GEAPRESS – La conferma parrebbe arrivare dalla Procura Militare ucraina. In un suo comunicato, infatti, si rende noto come nell’area militare denominata AO281, nella località di Zhytomyr, potrebbero essere state commesse crudeltà nei confronti di animali. Il tutto nel corso di addestramenti militari. 

Sempre secondo la Procura, vi sarebbero già degli indagati. In corso le indagini che dovranno portare chiarezza su quanto accaduto.

Da alcuni giorni, però, nei media ucraini circolavano già le voci. Le aveva notate anche Andra Cisternino, che a Kiev (freddo permettendo) è impegnato nella costruzione del Rifugio Italia da destinare ai cani randagi. In base alle voci circolate, sembrerebbe che durante una esercitazione militare, un Comandante di Brigata abbia ordinato ai suoi uomini di uccidere 3 cani randagi. Non solo uccisi ma anche fatti saltare in aria, una volta imbottiti di esplosivo. I resti dei poveri corpi sarebbero poi stati mostrati agli stessi militari per abituarli alla guerra. Si rafforzerebbe, così, il loro spirito di lotta.

Sebbene sia ancora tutto da verificare la segnalazione sarebbe per prima pervenuta all’ex Ministro della Difesa, nonchè attuale membro del Parlamento, Anatoly Gritsenko.

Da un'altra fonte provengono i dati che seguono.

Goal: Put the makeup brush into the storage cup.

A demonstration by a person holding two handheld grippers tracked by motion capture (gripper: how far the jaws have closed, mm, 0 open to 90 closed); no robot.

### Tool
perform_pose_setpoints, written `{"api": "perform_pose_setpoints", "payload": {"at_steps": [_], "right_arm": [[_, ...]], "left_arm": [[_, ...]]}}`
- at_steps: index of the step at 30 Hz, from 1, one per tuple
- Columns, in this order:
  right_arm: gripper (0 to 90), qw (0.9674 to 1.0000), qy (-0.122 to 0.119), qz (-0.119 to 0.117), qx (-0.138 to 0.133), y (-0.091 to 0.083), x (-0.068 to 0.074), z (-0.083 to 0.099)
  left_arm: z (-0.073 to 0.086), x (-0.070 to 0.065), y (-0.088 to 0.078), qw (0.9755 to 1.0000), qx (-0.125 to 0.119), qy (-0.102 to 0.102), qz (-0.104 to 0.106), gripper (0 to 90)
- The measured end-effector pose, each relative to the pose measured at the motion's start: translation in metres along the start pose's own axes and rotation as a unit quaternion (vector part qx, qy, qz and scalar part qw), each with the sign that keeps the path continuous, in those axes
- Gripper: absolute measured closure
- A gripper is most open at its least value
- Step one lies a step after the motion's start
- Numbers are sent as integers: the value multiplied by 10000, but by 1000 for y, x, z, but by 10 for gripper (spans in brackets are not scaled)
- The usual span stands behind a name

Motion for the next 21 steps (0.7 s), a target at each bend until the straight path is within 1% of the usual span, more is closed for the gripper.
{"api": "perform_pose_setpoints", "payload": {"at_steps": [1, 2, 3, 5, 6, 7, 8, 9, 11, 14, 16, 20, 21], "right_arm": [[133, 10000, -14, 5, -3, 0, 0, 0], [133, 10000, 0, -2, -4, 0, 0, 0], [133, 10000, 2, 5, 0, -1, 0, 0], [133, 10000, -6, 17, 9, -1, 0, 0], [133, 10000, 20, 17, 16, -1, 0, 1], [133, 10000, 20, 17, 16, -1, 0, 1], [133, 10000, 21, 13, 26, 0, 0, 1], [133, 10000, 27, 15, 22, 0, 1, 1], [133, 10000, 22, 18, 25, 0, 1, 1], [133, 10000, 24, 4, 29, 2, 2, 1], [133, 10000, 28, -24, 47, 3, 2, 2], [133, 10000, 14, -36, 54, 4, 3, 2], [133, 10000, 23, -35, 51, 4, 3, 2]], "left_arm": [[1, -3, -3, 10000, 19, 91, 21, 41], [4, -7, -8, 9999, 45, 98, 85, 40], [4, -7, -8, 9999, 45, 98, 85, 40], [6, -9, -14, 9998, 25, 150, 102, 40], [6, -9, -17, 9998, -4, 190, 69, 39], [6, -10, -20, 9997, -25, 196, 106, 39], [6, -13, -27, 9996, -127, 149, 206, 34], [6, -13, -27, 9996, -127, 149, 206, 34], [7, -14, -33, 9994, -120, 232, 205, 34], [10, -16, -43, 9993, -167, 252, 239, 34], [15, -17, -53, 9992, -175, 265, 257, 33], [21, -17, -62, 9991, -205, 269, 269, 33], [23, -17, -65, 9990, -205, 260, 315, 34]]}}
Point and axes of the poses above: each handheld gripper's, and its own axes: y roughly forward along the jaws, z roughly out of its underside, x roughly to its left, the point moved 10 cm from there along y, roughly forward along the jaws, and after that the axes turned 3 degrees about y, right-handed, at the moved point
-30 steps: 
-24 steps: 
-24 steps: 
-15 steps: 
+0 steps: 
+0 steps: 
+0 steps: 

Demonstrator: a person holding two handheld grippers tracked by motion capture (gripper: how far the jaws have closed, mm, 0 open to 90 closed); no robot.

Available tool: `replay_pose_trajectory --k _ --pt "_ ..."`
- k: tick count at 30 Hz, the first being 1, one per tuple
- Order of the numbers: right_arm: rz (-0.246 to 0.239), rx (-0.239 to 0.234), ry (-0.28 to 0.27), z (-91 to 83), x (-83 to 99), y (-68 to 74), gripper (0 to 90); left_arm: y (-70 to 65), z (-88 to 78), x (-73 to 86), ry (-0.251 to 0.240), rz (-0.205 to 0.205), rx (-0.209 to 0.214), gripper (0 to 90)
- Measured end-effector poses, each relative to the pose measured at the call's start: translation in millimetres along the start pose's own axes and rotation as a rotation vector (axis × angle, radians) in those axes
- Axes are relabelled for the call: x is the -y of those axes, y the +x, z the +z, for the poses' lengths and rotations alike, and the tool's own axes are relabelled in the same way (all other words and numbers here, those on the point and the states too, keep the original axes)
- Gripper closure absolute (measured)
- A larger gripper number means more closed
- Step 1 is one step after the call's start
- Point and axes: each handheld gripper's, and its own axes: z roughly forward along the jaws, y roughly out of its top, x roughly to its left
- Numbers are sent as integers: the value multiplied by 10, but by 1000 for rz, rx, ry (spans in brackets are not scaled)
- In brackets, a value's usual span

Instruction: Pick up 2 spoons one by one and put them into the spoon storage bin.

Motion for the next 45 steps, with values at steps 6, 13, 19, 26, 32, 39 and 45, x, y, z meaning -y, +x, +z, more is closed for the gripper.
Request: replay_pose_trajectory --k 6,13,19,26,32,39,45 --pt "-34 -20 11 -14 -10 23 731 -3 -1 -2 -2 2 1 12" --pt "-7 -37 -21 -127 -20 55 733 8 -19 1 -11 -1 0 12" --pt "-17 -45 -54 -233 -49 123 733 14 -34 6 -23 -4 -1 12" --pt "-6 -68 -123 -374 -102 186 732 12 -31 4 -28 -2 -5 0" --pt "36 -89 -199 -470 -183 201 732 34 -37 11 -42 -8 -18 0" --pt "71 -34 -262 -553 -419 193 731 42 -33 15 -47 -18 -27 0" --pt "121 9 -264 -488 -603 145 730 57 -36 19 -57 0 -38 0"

Il parlamentare avrebbe inoltre sollevato il dubbio che episodi di questo genere non siano così isolati come si crede. Nel caso un fatto di assoluta gravità.

Purtroppo i randagi ucraini non avranno mai pace – riferisce Andrea Cisternino – La voce era già circolata ma ho voluto attendere l’intervento delle Autorità“. Tra i reati ipotizzati, oltre che le crudeltà nei confronti degli animali, anche l’abuso di potere.